Look through the entries below for the string "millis", and copy each line where it is found.

## Data provided
● ● ● ●

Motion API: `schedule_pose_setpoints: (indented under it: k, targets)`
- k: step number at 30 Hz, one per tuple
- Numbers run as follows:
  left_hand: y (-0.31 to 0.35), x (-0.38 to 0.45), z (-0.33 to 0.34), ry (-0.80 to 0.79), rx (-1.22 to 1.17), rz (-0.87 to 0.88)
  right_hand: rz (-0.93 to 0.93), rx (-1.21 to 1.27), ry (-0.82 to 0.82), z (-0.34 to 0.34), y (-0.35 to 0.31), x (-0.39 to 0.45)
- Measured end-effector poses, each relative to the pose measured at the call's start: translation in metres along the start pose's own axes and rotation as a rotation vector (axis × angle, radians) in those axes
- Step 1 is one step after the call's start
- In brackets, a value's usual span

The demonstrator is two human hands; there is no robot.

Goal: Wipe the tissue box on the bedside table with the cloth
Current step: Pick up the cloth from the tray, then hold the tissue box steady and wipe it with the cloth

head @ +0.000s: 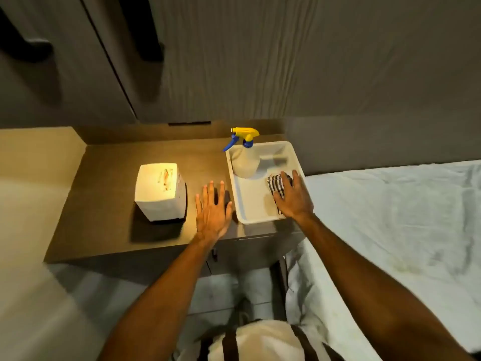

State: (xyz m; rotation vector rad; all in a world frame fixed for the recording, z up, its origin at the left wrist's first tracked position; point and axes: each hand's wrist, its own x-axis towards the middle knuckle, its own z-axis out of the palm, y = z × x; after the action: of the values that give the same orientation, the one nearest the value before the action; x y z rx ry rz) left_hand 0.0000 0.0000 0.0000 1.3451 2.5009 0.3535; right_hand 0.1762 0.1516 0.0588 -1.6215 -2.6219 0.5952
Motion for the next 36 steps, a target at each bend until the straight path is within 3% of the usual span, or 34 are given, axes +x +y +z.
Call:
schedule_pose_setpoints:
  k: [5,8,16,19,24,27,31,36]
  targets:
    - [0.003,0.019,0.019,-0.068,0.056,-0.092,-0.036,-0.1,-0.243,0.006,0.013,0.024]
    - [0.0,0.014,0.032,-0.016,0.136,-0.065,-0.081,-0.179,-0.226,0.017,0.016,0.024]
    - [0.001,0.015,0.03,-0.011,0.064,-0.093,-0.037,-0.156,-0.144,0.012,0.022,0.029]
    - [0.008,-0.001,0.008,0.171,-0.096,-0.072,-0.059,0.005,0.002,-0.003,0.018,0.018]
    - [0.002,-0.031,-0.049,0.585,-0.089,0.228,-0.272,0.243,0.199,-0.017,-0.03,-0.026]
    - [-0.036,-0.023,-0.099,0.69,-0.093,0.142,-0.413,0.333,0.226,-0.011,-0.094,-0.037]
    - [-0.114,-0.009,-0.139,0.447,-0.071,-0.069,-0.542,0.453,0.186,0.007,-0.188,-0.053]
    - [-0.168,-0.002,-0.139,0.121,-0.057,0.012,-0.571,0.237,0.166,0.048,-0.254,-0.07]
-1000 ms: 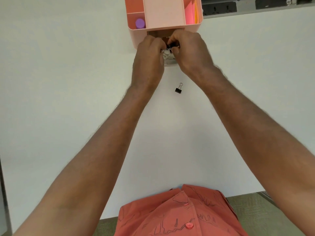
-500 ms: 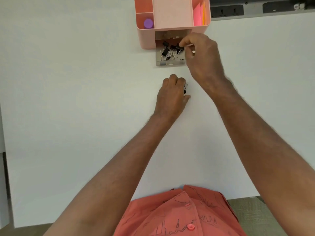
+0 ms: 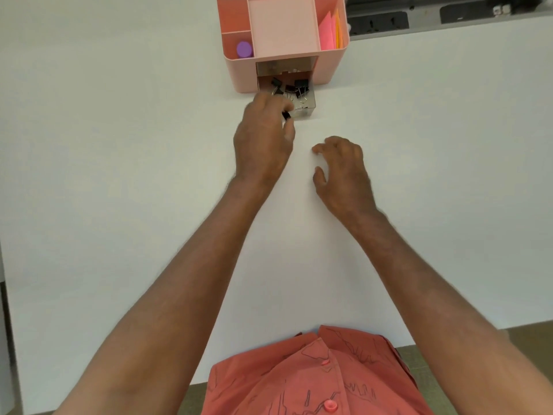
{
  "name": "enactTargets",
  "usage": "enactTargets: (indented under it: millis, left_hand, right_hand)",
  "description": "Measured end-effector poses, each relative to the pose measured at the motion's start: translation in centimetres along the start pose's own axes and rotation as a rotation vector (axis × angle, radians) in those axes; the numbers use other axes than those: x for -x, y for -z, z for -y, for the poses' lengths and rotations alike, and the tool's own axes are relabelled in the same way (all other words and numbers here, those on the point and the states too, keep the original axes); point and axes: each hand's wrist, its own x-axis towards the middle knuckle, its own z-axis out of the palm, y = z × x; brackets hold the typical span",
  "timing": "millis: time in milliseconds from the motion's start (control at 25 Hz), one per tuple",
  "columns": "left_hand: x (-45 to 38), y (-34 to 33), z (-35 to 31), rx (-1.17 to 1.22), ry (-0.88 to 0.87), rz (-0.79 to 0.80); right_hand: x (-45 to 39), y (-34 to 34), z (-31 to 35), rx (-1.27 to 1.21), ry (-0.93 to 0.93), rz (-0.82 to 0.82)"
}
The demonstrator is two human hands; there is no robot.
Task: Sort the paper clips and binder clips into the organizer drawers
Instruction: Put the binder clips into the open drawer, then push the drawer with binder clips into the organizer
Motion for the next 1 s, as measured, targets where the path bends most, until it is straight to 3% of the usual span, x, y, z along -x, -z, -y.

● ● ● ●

## Finished task
  "usage": "enactTargets: (indented under it: millis, left_hand, right_hand)",
  "timing": "millis: time in milliseconds from the motion's start (control at 25 Hz), one per tuple",

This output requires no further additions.